ABOUT THIS EXERCISE:
Gather all lines in the entries that include the word "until".

+++ DATA LISTING

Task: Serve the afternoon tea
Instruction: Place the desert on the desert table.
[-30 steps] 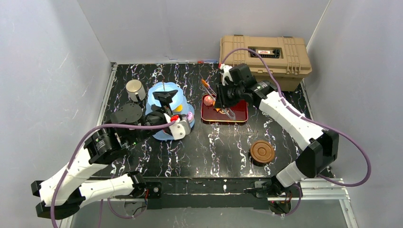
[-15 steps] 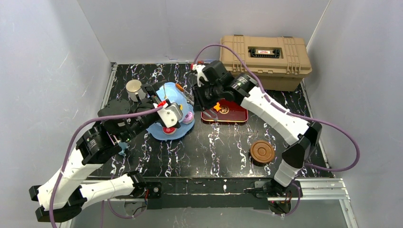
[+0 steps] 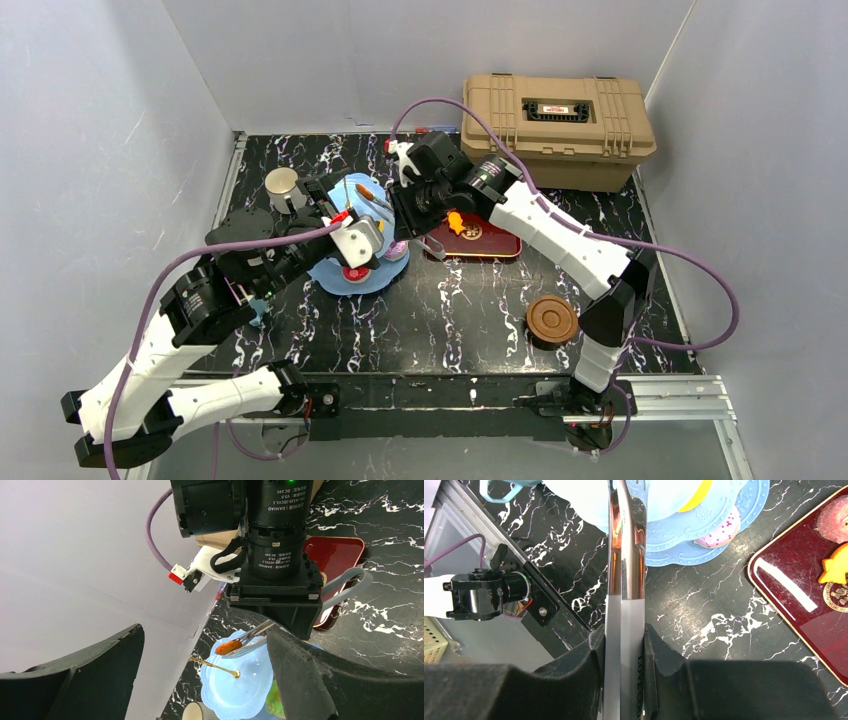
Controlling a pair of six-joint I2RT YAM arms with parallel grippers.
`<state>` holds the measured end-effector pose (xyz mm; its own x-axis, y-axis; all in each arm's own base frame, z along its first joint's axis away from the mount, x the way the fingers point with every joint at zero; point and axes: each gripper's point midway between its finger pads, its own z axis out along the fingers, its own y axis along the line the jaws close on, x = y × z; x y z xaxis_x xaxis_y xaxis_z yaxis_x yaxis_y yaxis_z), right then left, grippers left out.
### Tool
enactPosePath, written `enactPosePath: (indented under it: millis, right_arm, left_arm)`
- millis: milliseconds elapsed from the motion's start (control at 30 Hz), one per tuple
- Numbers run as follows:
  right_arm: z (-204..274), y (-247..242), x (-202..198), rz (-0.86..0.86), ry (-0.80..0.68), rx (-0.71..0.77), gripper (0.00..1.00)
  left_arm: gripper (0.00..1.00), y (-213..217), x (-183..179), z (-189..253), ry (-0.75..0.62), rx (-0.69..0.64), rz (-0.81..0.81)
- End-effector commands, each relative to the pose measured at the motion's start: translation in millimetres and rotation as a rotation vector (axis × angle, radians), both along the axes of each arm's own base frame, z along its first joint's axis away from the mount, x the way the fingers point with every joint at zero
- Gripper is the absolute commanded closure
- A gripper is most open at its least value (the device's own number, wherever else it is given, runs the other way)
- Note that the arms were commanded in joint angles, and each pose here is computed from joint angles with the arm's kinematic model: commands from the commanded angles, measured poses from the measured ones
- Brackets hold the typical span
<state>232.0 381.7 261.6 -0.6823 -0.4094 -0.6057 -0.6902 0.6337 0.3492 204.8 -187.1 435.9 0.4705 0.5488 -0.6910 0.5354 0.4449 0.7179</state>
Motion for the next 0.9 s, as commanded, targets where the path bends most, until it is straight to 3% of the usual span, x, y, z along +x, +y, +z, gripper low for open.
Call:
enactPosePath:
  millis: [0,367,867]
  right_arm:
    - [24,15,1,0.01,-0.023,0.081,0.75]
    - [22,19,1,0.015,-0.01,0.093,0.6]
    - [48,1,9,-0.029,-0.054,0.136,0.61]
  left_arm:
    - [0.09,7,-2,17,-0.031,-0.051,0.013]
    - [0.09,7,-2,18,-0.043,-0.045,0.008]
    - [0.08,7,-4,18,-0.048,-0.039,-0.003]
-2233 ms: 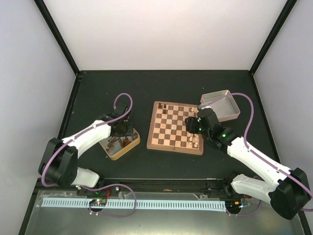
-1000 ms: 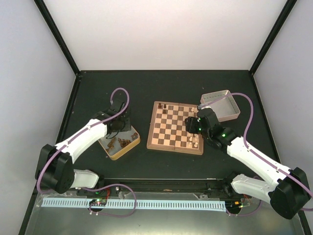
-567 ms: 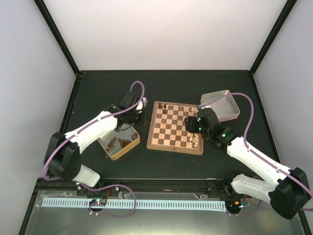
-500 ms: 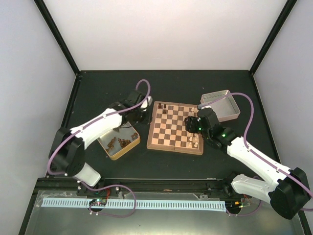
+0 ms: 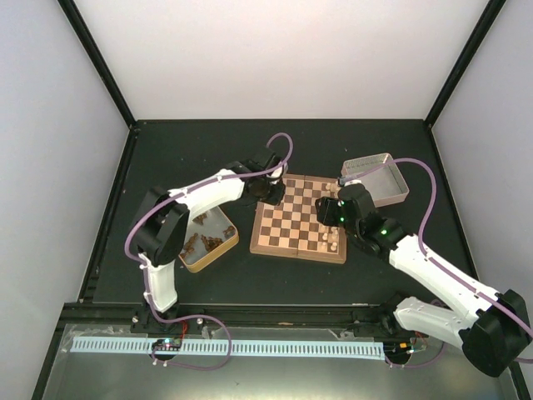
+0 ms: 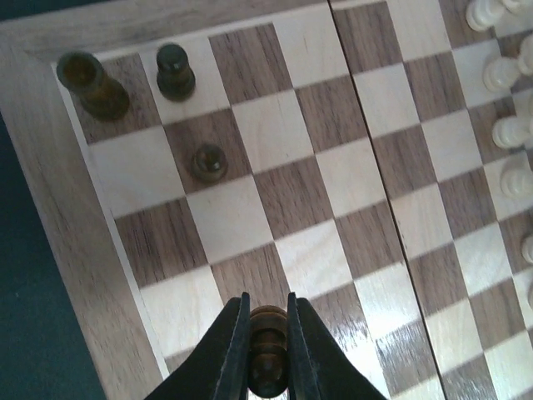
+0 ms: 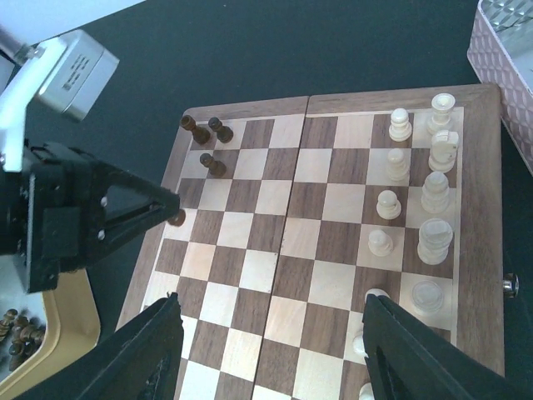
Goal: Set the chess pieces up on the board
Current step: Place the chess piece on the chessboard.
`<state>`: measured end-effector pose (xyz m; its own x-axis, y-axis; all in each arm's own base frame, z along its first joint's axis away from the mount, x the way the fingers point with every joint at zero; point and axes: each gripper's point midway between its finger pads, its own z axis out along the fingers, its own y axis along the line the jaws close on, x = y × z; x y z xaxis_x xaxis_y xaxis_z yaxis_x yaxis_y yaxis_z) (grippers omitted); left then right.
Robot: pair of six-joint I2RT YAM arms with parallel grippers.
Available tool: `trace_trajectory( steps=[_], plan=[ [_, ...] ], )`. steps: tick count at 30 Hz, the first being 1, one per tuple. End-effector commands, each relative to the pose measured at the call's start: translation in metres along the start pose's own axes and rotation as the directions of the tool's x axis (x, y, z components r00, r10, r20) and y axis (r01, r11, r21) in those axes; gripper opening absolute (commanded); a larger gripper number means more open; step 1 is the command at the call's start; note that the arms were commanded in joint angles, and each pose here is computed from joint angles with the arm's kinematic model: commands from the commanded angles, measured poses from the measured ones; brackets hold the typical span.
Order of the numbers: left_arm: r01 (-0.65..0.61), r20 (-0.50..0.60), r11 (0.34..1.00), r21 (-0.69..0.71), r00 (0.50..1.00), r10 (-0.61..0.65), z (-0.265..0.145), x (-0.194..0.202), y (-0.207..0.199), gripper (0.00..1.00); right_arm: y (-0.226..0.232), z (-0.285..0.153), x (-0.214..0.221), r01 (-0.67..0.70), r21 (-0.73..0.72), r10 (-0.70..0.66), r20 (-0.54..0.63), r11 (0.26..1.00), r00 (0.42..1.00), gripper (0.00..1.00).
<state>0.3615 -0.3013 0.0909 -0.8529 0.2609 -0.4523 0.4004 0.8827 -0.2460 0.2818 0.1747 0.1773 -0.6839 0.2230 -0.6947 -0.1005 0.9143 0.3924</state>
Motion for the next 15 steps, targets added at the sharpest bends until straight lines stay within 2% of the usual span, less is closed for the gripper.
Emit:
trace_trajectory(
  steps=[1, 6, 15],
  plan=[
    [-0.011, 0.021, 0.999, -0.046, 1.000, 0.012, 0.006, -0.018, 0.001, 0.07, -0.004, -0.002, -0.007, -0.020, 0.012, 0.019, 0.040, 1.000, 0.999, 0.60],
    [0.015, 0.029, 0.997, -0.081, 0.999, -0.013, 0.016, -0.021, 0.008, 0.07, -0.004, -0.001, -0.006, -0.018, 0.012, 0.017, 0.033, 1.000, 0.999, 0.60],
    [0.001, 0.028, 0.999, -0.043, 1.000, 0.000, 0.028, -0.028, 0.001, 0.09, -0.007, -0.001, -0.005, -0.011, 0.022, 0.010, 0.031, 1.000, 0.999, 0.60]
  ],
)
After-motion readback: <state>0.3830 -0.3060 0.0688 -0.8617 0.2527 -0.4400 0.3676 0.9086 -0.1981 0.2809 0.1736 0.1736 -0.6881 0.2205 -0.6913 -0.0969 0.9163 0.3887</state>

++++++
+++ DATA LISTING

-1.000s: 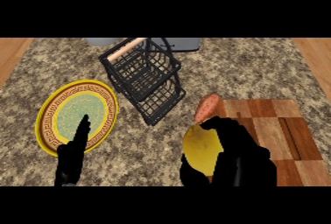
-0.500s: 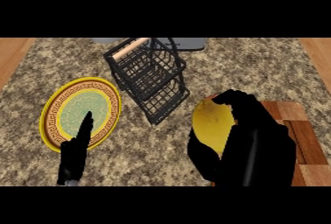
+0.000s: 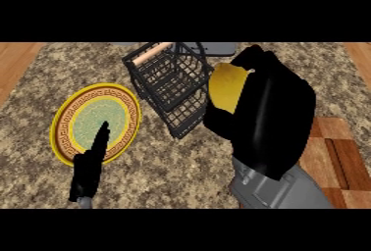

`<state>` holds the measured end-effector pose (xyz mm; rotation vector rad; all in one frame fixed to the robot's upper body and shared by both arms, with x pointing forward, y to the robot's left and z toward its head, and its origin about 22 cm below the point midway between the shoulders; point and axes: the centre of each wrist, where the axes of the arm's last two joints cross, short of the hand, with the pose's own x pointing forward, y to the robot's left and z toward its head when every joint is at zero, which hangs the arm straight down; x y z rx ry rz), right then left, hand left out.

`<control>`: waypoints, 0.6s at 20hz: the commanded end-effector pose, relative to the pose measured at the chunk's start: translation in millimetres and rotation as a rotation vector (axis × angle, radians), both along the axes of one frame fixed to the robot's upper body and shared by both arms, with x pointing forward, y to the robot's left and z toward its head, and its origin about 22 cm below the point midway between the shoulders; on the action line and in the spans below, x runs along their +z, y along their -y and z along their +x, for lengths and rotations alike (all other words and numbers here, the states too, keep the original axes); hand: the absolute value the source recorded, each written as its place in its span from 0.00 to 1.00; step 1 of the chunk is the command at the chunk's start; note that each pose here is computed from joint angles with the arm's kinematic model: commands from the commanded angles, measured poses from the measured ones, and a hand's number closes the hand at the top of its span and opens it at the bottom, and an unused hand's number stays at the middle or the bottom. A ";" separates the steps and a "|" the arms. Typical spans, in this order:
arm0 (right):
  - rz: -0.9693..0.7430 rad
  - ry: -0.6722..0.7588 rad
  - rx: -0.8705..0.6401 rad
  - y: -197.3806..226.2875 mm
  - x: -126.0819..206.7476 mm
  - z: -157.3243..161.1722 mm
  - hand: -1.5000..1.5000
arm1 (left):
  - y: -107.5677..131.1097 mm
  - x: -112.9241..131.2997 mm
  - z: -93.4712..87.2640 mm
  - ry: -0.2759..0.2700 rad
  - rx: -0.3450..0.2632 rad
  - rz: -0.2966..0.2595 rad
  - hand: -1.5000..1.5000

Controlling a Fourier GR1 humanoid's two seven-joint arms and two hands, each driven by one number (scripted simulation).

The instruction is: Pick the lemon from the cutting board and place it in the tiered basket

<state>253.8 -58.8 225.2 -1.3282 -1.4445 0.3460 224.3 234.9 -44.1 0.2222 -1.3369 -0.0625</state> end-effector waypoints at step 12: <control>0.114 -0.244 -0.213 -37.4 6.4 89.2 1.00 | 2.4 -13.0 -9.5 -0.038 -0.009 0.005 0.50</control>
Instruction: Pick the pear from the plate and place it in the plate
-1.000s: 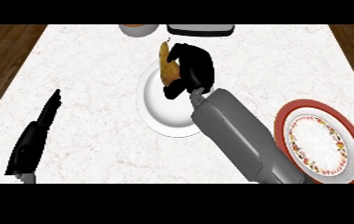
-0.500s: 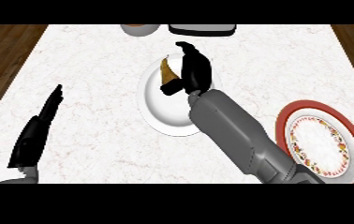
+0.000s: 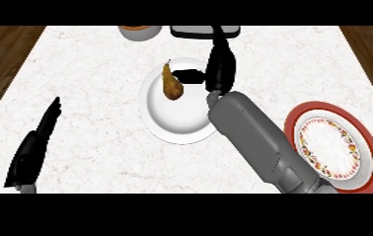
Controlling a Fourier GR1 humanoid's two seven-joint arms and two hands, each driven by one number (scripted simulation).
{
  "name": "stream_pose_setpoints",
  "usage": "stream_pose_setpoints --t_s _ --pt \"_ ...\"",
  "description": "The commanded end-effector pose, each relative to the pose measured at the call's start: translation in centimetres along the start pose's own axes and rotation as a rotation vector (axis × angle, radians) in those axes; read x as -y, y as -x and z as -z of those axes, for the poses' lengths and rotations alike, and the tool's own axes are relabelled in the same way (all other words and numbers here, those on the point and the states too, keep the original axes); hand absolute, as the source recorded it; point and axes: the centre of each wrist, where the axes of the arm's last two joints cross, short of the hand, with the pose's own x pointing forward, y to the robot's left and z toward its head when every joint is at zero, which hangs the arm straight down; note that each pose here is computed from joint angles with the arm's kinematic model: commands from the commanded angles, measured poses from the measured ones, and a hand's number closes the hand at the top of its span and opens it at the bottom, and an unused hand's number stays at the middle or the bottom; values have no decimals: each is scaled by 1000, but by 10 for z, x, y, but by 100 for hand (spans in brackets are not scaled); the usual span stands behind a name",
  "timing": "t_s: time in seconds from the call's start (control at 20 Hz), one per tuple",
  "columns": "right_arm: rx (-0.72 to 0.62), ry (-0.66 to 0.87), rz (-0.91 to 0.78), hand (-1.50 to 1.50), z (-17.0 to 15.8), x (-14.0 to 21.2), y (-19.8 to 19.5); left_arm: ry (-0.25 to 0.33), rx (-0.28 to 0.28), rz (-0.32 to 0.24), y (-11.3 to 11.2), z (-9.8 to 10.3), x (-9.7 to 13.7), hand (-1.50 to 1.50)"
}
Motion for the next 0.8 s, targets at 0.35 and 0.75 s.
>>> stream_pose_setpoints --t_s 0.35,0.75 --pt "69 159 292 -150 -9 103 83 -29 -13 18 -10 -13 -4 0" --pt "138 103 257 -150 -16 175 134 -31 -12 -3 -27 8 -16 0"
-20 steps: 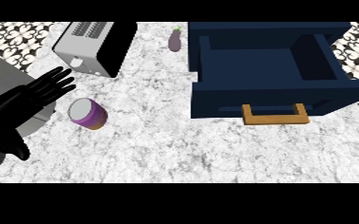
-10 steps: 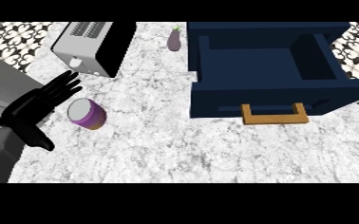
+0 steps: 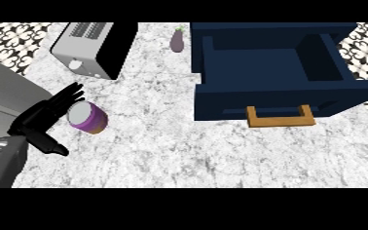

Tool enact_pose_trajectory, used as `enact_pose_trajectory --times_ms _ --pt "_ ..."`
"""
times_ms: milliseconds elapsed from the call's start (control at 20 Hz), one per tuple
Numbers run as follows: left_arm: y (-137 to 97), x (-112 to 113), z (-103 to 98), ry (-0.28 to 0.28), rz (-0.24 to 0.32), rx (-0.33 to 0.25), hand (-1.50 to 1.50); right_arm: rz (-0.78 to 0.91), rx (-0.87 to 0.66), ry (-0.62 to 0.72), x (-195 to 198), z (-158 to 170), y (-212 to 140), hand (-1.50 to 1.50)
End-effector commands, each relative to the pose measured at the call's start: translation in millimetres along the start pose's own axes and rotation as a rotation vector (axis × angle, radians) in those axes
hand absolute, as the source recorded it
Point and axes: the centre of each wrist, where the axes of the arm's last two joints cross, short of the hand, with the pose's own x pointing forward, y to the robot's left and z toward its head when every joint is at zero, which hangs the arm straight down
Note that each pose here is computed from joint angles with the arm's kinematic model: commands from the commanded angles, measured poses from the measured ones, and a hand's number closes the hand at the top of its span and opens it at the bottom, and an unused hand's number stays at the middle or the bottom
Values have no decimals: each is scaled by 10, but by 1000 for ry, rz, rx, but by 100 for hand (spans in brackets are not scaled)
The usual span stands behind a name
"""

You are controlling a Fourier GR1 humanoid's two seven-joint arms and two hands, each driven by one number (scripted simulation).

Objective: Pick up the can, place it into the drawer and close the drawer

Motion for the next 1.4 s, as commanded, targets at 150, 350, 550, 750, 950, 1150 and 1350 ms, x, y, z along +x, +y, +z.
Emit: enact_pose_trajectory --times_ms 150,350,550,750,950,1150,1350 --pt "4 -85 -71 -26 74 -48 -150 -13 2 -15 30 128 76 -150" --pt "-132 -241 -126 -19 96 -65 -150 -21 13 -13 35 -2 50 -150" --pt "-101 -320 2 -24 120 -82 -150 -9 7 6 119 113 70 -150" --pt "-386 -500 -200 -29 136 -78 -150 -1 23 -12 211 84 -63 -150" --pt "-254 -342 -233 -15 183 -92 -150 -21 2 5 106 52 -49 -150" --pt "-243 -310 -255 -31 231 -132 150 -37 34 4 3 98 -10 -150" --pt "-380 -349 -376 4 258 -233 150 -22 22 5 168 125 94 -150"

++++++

ANSWER TO THE PROBLEM:
Motion for the next 0.9 s, as commanded, targets where the path bends most, until it is straight to 3% of the usual span, x, y, z along +x, +y, +z, gripper low for open.
Motion for the next 15 steps, targets added at the sharpest bends until straight lines stay within 2% of the usual span, less is closed for the gripper.

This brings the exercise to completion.